Cutting global methane emissions between 40 and 45 percent would prevent up to 0.3 degrees Celsius of planetary warming, according to a report released Thursday by the Global Methane Assessment from the Climate and Clean Air Coalition (CCAC) and the United Nations Environment Programme (UNEP).
More than 90 percent of methane emissions worldwide from human sources are byproducts of the fossil fuel, agricultural and waste sectors, according to the report. It identifies fossil fuels as the industry with the potential for the largest benefit from targeted costs. Previous analyses have found mitigation costs average between $250 per metric ton to a net savings of $400 per metric ton, according to the report.
The report states the cuts would pay for themselves and, in addition to averting warming of 0.3 degrees Celsius by the 2040s, could prevent 255,000 deaths and 26 million tons of crop losses. Other potential benefits include preventing 73 billion work hours lost due to heat exposure and the aversion of 775,000 asthma-related hospitalizations.
In a briefing Thursday, Manish Bapna, interim president and CEO of the World Resources Institute, called targeted methane emissions reductions “one of the most cost-effective” emission reductions strategies, saying “85 percent [of reductions] have benefits that outweigh the costs.”

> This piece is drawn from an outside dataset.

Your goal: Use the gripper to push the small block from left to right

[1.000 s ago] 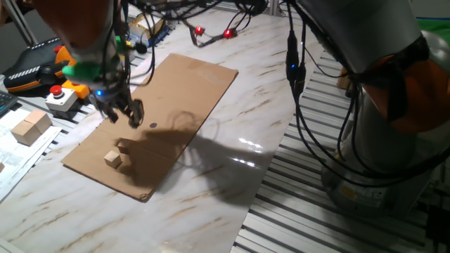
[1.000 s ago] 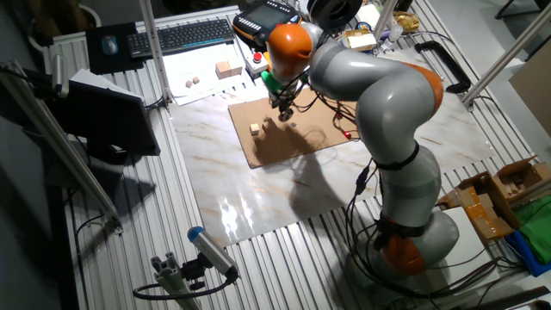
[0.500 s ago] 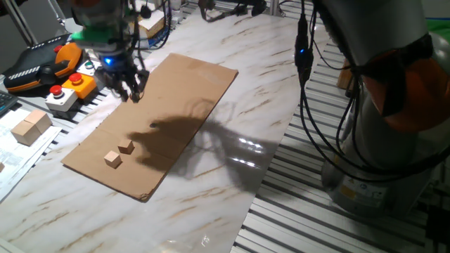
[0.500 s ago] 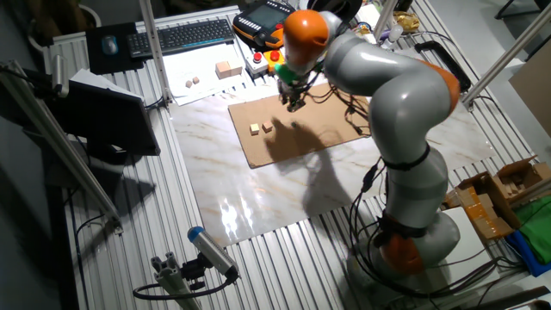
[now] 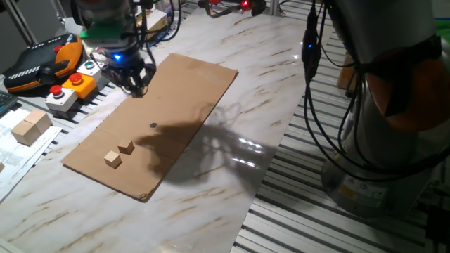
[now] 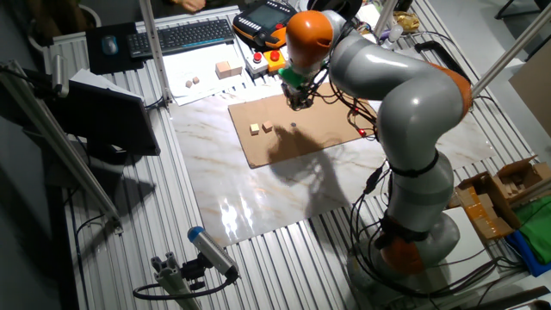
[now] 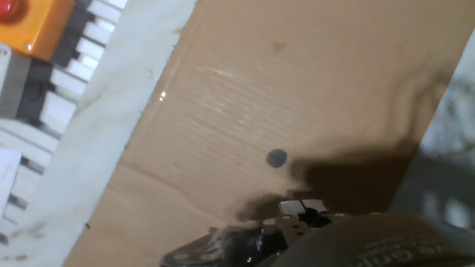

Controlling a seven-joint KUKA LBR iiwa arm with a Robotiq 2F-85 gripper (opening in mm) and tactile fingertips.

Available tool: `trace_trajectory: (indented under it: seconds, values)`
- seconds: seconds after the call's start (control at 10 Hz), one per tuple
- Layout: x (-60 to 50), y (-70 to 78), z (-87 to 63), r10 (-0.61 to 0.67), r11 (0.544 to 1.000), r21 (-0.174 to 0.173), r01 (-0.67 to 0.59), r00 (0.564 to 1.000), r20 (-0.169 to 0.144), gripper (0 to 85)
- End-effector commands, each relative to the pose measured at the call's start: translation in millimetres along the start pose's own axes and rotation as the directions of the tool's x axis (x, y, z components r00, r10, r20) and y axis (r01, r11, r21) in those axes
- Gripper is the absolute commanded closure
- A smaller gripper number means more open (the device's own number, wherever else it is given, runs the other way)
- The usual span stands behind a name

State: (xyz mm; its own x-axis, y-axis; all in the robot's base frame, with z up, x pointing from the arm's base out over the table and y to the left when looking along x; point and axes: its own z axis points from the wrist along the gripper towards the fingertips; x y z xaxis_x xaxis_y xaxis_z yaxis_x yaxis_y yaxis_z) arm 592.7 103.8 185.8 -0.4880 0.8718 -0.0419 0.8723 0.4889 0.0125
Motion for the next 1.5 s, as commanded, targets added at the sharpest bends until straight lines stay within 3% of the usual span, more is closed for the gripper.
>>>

UNEP Executive Director Inger Anderson cited improved leak prevention in the industrial sector as one area for emissions reductions, citing the provisions for leak prevention in a recent Canadian coronavirus relief package as a positive example.

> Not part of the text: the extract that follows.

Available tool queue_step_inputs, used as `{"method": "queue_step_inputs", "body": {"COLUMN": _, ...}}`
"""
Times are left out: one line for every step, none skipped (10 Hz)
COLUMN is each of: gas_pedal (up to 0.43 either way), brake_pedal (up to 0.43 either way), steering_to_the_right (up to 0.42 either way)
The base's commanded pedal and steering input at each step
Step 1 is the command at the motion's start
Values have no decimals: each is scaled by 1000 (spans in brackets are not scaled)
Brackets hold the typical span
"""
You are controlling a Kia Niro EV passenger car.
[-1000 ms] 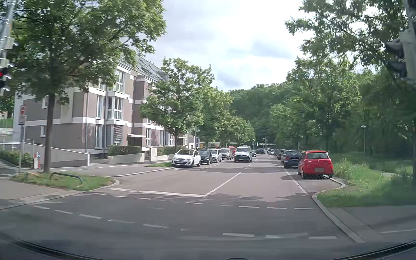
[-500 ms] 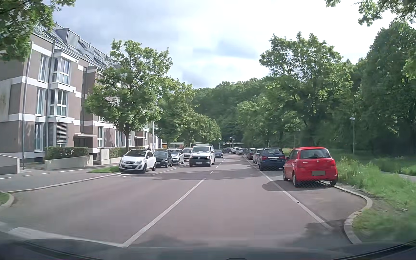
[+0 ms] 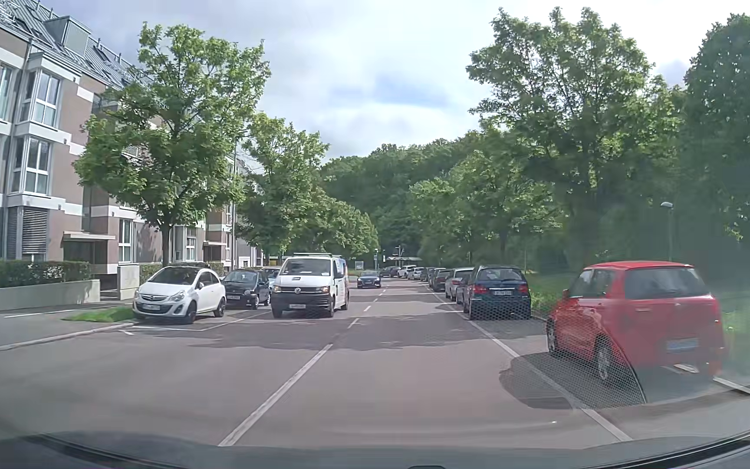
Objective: Follow the waypoints while adhering to traffic rules and regulations
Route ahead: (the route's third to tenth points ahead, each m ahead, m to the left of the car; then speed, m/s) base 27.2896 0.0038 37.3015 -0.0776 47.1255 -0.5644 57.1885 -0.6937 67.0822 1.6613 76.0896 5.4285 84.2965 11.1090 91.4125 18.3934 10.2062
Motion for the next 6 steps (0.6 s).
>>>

Mitigation “creates jobs, it creates opportunities, it drives a new economy. … We can work with those that feed us, the farmers that are absolutely essential to our health and economy” on mitigation measures, she said.

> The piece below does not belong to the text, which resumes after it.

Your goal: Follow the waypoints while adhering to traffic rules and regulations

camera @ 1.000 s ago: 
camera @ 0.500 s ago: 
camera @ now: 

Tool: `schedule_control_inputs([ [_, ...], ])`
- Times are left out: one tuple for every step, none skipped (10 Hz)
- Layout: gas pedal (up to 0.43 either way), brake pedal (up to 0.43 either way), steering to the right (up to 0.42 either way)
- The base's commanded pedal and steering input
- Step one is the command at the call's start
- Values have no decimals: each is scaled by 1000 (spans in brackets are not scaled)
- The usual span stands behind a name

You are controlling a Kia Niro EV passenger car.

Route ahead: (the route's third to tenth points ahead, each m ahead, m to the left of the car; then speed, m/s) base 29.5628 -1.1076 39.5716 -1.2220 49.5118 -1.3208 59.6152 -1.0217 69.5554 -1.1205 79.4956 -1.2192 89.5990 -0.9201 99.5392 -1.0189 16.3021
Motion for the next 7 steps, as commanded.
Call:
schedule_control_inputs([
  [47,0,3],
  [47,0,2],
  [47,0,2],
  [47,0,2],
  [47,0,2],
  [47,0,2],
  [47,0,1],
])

Other proposed targeted measures in the report include recovery and use of vented gas, flooding of abandoned coal mines, improved management of solid waste, improved animal husbandry and ending the burning of agricultural crop residues.
“The Global Methane Assessment is one of the most substantive studies of global methane emissions we have ever seen. It makes clear what advocates have long-known: We can, and we must immediately reduce methane emissions,” Clean Air Task Force Super Pollutants Program Director Sarah Smith said in a statement.
“The opportunity is clear. The benefits are enormous. The time is now. We have no chance of meeting our global climate goals without immediately tackling methane emissions,” she added.
Smith called the report “the blueprint” for U.S. reductions of oil and gas emissions by up to 65 percent. President Biden has pledged to cut overall U.S. greenhouse gas emissions by half compared to 2005 levels under the Paris Climate Agreement.
“As the U.S. in the world’s largest oil and gas producer, proactive moves from Congress and the EPA could become a springboard for action by other countries, and an entry point to addressing emissions from other sectors,” she said.
The report comes the week after the Senate’s Democratic majority, joined by three Republicans, voted to undo a Trump-era rule that weakened limitations on methane emissions.